5 minuten leestijd Arcering uitzetten

We have still to consider the great and crowning favor which family worship confers on a nation: It brings down heavenly blessings from the prayer-hearing God.

Take out of a nation its praying souls and you leave it defenseless and accursed. Cities and kingdoms have been spared for the sake of Christ’s people who were in them. Jehovah would have withheld his destroying vengeance from Sodom and the cities of the plain, “for ten’s sake” (Gen. 18:32). The cries of the poor, who fear God, “enter into the ears of the Lord of saba-oth” (Jas. 5:4). Politicians attribute no potency to the prayers of believers, but they are heard in heaven. They have, before now, averted great evils and procured great deliverances. Israel was about to be utterly consumed at Taberah, but “when Moses prayed unto the Lord, the fire was quenched” (Num. 11:2). The agonizing prayer of Daniel for his people was mighty before God. When the Most High is about to return to a guilty people, He does it in answer to prayer, and summons those who fear Him to humiliation: “Let the bridegroom go forth of his chamber, and the bride out of her closet: let the priests, the ministers of the Lord, weep between the porch and the altar, and let them say, Spare thy people, O Lord” (Joel 2:16,17). The angel who stands with a drawn sword over a country is no doubt often recalled by reason of those prayers which are forgotten by sinful rulers and a profane people.
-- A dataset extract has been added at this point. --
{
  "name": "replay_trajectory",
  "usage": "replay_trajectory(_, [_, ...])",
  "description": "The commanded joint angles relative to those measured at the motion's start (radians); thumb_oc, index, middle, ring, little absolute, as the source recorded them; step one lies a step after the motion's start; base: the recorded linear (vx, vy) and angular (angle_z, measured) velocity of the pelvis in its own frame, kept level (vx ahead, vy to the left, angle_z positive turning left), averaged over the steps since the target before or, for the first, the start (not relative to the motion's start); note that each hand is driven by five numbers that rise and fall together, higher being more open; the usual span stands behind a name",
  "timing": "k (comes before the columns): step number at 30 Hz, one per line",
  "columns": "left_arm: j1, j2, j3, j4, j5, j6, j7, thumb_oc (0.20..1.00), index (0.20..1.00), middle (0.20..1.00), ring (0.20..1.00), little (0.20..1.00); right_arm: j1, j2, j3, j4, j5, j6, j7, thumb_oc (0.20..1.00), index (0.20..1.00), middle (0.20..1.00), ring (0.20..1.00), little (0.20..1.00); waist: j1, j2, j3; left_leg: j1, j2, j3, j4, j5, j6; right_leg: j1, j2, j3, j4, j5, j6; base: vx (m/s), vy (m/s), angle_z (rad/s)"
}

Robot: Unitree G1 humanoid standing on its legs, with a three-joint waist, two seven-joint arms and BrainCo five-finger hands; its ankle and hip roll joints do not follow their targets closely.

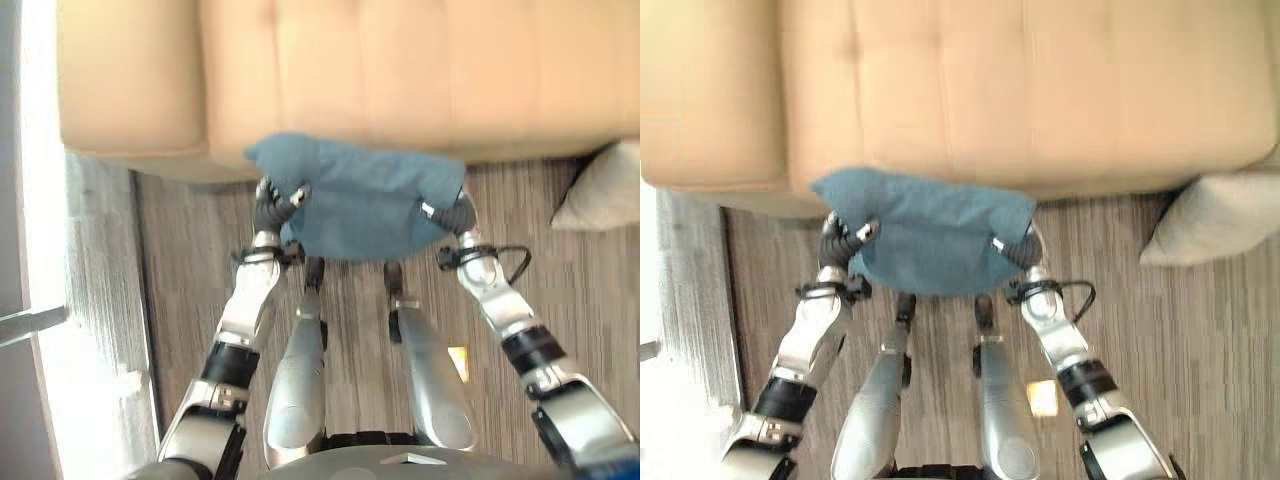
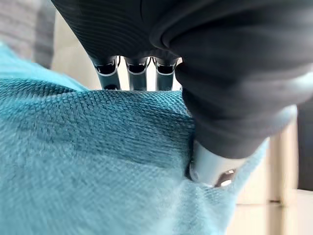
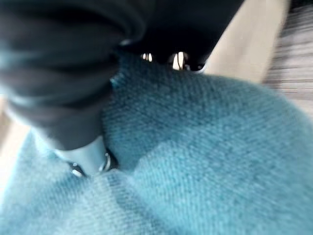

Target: Pick up all the scattered cushions and arrange them neatly on the sofa.

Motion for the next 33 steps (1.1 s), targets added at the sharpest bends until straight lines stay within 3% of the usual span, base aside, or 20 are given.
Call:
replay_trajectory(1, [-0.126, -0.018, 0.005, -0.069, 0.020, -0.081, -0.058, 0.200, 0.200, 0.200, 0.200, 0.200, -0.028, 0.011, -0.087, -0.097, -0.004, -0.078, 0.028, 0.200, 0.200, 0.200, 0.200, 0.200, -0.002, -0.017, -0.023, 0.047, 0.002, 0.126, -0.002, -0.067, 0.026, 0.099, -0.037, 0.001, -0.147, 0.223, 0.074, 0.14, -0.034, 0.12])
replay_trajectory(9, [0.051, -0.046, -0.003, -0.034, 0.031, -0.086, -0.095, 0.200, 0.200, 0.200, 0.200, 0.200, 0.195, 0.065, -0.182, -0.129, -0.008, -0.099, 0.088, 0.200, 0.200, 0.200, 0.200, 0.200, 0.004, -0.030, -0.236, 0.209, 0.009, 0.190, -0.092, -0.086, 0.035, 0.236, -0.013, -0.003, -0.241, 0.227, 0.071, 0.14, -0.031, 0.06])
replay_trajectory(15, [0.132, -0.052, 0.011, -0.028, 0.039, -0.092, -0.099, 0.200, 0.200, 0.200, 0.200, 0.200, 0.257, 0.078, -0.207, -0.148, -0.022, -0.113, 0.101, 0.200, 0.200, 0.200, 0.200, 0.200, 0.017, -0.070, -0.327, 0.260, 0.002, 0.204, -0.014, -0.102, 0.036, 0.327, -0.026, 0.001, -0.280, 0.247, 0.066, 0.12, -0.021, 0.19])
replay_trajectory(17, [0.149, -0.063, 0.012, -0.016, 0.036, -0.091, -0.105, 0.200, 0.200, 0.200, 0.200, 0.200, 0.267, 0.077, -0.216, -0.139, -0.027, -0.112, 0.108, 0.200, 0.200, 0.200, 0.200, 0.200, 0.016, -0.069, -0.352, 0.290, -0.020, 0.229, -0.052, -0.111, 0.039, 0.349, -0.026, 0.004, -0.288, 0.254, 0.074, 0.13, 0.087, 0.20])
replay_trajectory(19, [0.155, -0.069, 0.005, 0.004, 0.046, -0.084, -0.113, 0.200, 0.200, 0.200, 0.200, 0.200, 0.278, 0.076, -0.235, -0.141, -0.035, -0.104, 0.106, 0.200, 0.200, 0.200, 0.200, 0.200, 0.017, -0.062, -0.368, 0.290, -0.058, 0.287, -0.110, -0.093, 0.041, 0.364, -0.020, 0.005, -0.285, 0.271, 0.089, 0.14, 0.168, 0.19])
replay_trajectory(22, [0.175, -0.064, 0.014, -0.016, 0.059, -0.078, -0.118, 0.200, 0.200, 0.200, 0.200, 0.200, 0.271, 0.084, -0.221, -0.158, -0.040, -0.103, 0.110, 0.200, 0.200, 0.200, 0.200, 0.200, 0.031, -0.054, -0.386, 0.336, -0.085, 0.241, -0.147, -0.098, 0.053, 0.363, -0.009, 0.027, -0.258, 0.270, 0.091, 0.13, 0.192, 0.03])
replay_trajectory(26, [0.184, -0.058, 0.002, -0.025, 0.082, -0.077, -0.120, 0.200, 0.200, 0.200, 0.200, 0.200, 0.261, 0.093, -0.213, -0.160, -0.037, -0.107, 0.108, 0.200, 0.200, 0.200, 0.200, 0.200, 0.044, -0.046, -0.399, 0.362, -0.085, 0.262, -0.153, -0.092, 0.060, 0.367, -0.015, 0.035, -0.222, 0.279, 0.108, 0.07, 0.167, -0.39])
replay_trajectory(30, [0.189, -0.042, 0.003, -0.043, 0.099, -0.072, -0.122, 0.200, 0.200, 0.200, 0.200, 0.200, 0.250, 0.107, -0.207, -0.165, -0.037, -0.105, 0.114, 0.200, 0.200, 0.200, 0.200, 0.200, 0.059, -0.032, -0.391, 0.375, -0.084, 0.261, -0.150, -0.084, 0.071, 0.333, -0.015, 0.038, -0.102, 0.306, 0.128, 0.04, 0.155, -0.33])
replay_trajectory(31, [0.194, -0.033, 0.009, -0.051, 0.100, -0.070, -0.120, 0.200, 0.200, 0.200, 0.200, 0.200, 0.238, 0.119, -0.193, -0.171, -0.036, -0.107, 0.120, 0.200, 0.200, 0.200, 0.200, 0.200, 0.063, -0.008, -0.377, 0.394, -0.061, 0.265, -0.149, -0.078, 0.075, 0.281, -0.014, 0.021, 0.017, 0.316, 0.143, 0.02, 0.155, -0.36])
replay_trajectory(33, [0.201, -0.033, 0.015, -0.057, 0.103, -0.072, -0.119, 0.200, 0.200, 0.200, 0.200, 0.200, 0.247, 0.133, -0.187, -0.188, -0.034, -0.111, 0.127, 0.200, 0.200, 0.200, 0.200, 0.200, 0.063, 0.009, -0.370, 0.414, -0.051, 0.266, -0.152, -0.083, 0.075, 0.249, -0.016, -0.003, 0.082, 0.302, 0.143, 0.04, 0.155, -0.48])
True Christians feel it to be their bounden duty to pray for the government. Though we have no prescribed liturgical form for this in our public service, we hold it to be an important part of intercession. We have known ministers to be charged with partisanship in politics because they publicly prayed for the chief magistrate. No patriot and no Christian can consistently refuse so to pray, with fulness and earnestness. It would be dreadful, indeed, if the devotions of God’s house were to take their direction from the gusts of political opinion. It is no human rubric, but an inspired oracle, which enjoins that “supplications, prayers, intercessions, and giving of thanks, be made for all men; for kings, and for all that are in authority; that we may lead a quiet and peaceable life in all godliness and honesty” (1 Tim. 2:1,2). Such prayers go up from the devout household also and the more they are multiplied, the more reason is there to hope for national prosperity.

Dr. James W. Alexander (1804–1859), eldest son of the renowned Archibald Alexander, wrote many volumes on practical Christian themes, including Plain Words to a Young Communicant (1854) and Thoughts on Preaching (1864). This article is drawn from his Thoughts on Family Worship (1847).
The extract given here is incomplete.